Truest Online

The date is set. 

Her name is Belle.  Like Southern Belle, she texted me.  Ring the bell.  Ding-dong.  

Got it.

I’ve met people online before.  We typically email, talk by phone, then schedule a time to meet in person.

But the virus has changed everything for those concerned about contracting something that should stay with another person.  SWAP!  That’s how Belle refers to it in a text.  She says there is nothing wrong with fear of getting sick or making someone else sick.  In this context, she says, it is a matter of respect. 

I figure we have at least that much in common: our mutual fear.  Maybe it’s something we can build on. 

Or SWOO, she says in another text: Stay With the Original Owner.  Maybe we can build on that too.

The point is, we will be keeping our distance.  In fact, we will be keeping our date online. 

“Remember, the first date is all about first impressions,” Telly says.

For the record, I did not ask a ninety-two-year-old man for dating advise.  However, Telly is ninety-two years of knowledge and experience.  And he’s willing to share.  In fact, he insists.

“So, you can’t wear a hat,” he tells me.

“Then I’m going to have to find the brush.” 

“You are not the only person who has gone three months without a haircut.  Just don’t wear a hat.  That’s not a good first impression.”

“What about second impressions?  Don’t they count?”

“Of course.  If you get that far.”

If I get that far.

“The first date you just talk.  Keep the conversation neutral.  No religion.  No politics.”

“But those reveal so much about a person,” I say.

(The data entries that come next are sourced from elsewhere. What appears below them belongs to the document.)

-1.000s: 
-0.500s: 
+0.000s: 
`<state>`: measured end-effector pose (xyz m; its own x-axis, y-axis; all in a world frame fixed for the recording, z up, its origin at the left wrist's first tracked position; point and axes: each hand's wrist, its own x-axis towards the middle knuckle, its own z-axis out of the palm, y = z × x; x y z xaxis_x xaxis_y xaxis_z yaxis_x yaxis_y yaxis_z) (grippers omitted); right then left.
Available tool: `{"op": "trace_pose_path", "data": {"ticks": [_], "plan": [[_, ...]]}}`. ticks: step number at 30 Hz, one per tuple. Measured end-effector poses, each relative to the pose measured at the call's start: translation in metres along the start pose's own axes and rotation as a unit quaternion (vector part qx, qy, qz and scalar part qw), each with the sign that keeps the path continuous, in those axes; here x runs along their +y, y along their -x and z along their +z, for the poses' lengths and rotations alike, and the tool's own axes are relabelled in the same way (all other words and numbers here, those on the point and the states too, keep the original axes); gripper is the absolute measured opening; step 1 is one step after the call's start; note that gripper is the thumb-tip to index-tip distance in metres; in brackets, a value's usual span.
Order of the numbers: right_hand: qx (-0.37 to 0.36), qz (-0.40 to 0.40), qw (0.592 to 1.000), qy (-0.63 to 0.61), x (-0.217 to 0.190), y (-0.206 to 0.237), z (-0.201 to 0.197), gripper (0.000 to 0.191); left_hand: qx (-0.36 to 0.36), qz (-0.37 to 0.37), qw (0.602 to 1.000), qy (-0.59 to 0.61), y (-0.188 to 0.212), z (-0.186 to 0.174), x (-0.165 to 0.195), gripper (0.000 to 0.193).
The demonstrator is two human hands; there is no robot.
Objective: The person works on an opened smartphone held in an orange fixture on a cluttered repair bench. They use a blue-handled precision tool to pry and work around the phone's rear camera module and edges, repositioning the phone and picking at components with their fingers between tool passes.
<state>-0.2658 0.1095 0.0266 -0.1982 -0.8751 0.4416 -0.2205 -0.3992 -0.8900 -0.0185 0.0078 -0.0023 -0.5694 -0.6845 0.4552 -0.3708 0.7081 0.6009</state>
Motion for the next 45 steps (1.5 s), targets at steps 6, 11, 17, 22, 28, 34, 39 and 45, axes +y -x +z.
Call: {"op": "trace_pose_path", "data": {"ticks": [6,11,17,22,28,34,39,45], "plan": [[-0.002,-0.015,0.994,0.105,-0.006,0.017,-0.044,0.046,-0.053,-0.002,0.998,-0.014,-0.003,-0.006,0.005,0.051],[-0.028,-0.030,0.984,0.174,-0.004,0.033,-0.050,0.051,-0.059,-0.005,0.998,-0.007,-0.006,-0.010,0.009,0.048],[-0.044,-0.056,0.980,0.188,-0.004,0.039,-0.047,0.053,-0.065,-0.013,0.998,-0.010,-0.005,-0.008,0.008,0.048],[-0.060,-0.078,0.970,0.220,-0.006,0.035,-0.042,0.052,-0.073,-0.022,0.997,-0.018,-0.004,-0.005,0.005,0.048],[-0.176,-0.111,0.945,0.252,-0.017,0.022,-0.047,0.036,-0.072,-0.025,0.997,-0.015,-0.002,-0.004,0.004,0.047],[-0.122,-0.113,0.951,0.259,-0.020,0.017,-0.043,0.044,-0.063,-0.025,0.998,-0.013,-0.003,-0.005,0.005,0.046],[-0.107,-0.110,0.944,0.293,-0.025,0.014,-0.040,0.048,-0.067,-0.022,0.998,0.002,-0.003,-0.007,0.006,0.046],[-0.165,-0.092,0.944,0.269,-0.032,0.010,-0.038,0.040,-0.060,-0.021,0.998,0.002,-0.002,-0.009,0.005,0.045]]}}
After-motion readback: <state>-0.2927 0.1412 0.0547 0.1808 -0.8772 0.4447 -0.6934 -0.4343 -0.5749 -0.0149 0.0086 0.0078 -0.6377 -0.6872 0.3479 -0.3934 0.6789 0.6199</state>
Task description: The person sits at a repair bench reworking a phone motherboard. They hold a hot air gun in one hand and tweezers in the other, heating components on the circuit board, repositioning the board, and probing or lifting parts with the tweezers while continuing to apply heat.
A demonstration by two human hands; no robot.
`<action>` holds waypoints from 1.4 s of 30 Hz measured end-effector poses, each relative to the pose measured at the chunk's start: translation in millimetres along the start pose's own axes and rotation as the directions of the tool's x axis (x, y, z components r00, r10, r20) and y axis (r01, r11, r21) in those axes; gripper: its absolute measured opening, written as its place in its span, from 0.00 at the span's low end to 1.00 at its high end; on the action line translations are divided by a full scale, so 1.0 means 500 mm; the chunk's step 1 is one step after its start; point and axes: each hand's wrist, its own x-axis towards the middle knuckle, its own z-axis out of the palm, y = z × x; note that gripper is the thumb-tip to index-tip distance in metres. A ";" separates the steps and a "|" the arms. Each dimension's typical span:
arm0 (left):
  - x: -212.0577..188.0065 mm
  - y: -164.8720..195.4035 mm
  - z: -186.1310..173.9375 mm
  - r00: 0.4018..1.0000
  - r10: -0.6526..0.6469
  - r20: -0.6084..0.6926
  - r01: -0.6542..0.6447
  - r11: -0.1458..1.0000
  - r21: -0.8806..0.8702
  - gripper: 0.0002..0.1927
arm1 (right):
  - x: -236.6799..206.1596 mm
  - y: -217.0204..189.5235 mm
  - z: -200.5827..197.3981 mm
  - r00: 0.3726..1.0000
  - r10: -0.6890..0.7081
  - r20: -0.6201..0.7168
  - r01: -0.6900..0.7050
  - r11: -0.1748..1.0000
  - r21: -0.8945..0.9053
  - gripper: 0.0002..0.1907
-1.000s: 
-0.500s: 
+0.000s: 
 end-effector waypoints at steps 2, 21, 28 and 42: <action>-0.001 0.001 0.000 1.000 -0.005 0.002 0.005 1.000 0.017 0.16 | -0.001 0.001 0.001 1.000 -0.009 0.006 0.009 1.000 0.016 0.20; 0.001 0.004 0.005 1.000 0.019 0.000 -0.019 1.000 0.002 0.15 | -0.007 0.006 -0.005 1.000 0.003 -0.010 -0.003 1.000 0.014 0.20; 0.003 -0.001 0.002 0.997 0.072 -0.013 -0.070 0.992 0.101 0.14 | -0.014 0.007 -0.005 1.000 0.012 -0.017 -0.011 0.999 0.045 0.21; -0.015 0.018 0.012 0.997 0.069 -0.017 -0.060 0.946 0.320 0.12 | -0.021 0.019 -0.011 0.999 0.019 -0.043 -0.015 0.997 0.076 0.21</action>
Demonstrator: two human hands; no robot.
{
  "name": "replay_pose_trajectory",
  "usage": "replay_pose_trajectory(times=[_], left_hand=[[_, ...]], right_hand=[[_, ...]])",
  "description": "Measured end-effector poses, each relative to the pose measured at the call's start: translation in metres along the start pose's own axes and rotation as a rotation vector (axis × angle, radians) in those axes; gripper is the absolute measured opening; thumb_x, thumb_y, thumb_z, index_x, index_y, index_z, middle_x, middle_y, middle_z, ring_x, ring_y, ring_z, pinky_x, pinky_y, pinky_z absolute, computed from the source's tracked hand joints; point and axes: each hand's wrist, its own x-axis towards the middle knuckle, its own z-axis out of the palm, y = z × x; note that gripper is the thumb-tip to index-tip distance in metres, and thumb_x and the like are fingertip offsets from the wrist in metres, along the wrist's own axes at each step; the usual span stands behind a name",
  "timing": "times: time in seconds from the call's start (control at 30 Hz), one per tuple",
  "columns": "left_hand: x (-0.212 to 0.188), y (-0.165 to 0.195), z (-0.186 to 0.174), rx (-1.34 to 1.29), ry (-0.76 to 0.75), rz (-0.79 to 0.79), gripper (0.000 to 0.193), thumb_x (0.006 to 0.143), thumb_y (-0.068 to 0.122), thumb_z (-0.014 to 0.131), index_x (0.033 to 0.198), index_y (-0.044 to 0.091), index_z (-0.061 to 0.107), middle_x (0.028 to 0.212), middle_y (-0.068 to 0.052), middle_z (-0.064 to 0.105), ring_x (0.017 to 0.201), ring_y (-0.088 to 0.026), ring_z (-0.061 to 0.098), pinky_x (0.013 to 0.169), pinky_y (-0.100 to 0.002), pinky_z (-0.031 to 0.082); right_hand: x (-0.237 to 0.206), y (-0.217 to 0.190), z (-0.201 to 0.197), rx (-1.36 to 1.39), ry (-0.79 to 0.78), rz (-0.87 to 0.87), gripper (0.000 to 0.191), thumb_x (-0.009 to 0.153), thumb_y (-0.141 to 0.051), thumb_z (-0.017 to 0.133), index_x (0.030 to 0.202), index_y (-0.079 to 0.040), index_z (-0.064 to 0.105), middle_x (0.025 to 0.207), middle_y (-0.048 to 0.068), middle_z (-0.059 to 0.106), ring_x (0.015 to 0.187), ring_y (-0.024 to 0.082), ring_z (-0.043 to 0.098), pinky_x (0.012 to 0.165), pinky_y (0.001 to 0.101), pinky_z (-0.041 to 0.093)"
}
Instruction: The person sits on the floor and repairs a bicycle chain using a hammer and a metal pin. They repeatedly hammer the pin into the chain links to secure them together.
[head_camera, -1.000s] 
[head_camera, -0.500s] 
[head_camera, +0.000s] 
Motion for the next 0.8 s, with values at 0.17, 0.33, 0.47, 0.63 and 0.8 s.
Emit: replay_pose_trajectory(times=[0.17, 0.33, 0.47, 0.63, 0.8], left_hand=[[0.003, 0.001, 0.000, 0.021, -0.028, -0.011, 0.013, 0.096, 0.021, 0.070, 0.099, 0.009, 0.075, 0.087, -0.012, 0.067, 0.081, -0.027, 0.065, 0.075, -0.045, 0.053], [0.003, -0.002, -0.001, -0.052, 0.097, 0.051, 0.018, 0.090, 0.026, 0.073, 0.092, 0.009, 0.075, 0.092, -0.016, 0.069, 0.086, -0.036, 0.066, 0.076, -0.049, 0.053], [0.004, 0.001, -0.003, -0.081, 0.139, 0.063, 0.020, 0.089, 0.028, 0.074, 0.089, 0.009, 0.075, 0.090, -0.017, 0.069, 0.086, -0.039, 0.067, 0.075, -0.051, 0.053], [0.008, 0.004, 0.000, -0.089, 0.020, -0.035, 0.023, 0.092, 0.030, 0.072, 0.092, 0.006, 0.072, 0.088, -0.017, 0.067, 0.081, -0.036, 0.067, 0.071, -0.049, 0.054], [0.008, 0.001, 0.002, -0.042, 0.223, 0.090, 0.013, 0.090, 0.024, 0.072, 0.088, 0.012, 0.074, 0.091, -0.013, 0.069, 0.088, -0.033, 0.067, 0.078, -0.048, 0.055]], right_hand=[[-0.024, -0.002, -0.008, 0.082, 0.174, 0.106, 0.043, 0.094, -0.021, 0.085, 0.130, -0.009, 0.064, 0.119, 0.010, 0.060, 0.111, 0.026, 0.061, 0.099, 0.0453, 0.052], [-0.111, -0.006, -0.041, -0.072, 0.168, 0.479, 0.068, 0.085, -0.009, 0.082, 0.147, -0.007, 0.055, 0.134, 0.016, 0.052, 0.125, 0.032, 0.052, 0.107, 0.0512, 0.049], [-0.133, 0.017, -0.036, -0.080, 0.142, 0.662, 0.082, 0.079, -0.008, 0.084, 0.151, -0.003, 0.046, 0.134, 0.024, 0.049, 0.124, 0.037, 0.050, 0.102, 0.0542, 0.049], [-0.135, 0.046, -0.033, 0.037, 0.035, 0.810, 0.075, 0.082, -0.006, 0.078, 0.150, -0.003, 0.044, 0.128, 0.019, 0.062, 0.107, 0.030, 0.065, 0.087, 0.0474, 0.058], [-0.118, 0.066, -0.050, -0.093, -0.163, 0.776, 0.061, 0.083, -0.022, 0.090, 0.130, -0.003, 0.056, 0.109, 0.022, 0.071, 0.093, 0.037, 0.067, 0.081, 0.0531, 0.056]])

“Wait until you’re four or five impressions in before you start playing with fire.”

Got it.

Some days, a cat won’t have anything to do with you.  Other days, you can’t take a shower without them scaling the curtain until the rod fails.  Today is one of those other days.  It’s also date-day.  So Toby and I compromise: he sits on the desk next to the laptop and agrees to let me do all the talking. 

I make the Skype call, and an image of what Belle in her profile photo should look like in ten years appears on the screen.  Ding-Dong. 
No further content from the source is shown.